Deux récits circulent au sujet de la mythique Aïcha Qandicha.  Selon le premier, celle-ci serait une femme djinn dans les pouvoirs illimités sont terrifiants.  Aussi, au sein des familles traditionnelles au Maroc, les parents qui ne se sentent pas respectés par leurs  enfants menacent ces derniers d’Aïcha Qandicha : si les enfants persistent dans leur entêtement, la djinn pourrait se manifester pour les punir en les possédant.  Une fois passé le cap de l’enfance, Aïcha Qandicha acquiert une autre symbolique.   Elle apparaît alors comme une femme djinn dont les pouvoirs de séduction, de sensualité et de sexualité sont d’une telle envergure que les hommes qui ont eu un rapport avec elle se trouvent désormais possédés par elle, à leur insu,  pour le restant de leurs jours.  Dit plus explicitement, ils ne sont pas capables d’avoir une vie sexuelle, en dehors  des visites nocturnes et impromptues de la djinn.
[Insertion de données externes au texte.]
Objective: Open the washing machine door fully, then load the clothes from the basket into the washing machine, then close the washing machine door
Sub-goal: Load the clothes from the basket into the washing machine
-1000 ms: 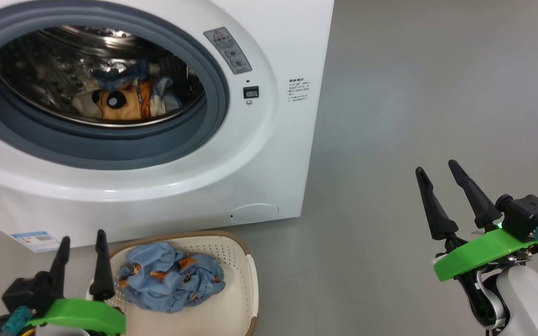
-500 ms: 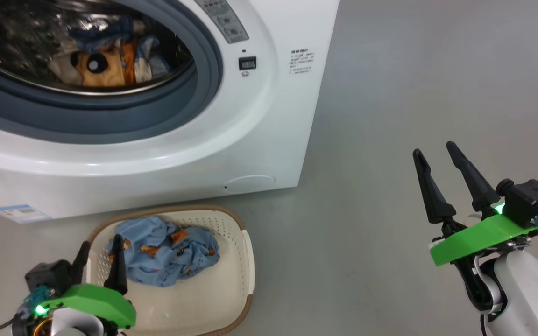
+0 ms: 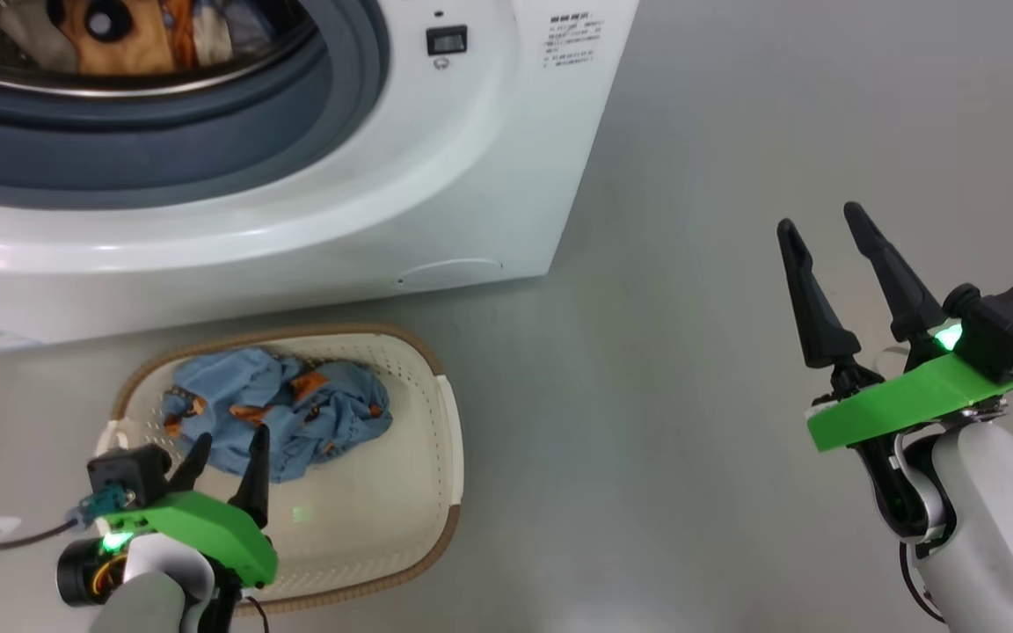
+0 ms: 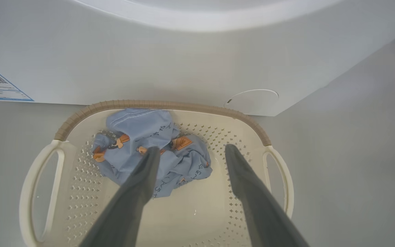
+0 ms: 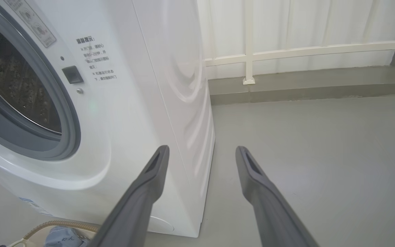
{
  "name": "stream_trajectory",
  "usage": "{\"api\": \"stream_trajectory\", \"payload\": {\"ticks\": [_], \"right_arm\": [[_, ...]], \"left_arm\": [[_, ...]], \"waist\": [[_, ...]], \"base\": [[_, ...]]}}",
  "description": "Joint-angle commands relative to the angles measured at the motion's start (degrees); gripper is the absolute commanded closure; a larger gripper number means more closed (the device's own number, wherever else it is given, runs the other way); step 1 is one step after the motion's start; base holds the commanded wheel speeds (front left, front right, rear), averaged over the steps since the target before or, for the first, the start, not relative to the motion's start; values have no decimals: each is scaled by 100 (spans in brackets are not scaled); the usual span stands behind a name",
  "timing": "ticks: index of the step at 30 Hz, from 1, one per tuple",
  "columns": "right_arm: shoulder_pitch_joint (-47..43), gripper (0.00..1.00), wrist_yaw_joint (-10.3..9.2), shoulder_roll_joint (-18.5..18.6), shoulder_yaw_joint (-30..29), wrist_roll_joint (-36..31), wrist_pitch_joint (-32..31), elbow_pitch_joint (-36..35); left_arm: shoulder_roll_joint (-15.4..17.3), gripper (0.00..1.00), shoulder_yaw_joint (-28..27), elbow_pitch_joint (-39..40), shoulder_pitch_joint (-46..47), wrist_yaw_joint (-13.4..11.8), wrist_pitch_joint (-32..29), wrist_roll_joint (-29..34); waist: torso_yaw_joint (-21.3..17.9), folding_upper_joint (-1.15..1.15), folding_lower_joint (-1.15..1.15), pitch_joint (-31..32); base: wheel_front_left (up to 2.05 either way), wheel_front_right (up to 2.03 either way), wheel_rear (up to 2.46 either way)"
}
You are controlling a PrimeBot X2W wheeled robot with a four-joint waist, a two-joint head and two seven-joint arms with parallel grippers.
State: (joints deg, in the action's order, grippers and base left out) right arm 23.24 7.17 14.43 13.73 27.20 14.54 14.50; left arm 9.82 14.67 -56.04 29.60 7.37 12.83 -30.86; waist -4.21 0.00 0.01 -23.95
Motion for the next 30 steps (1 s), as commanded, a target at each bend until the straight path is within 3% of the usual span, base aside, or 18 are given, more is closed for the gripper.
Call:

Dans ce sens, Aïcha Qandicha symbolise le pouvoir puissant de la séduction, sensualité et sexualité féminins, et inversement l’impuissance des hommes devant ce pouvoir.

Sans tout à fait présenter une rupture avec ce récit, le deuxième récit qui circule au sujet de la mythique Aïcha Qandicha y apporte quelques nuances et précisions.  Aïcha Qandicha serait en fait une femme en chair et en os.  Toutefois, son histoire, à l’instar de son vrai nom, aurait subi quelques déformations au fil du temps.  Aïcha Qandicha aurait été une belle jeune combattante qui, dans le contexte des luttes anticoloniales, aurait réussi à assassiner de nombreux soldats et officiers militaires ennemis.  Pourtant, son stratagème aurait été des plus simples :  elle aurait séduit ces hommes, en les invitant à passer la nuit chez elle, mais les aurait assassinés avant le lever du jour.  D’ailleurs, il semblerait que ce soient ces soldats et officiers militaires qui auraient déformé son nom de «Qidissa» (la sainte) à Qandicha, parce qu’ils n’auraient pas été capables de reproduire les vocables arabes.

Jusqu’à présent, aucune source historique fiable ne m’a permis  de valider cette version des faits. Certes, une nouvelle,  intitulée «Aïcha» de l’écrivain Abd al-Mjid Ben Jelloun reprend plus ou moins ce récit.  Malheureusement, il s’agit de fiction.

Sources consultées :

John Maier, «In the Service of Aisha Qandisha», in Desert Songs, Western Images of Morocco, and Moroccan Images of the West (New York: Suny, 1996), 251-258.

Abd al-Mjid Ben Jelloun, Wadi ad-dima’ (Dar al-Bayda : Dar ath-thaqafa, 1998), 49-55.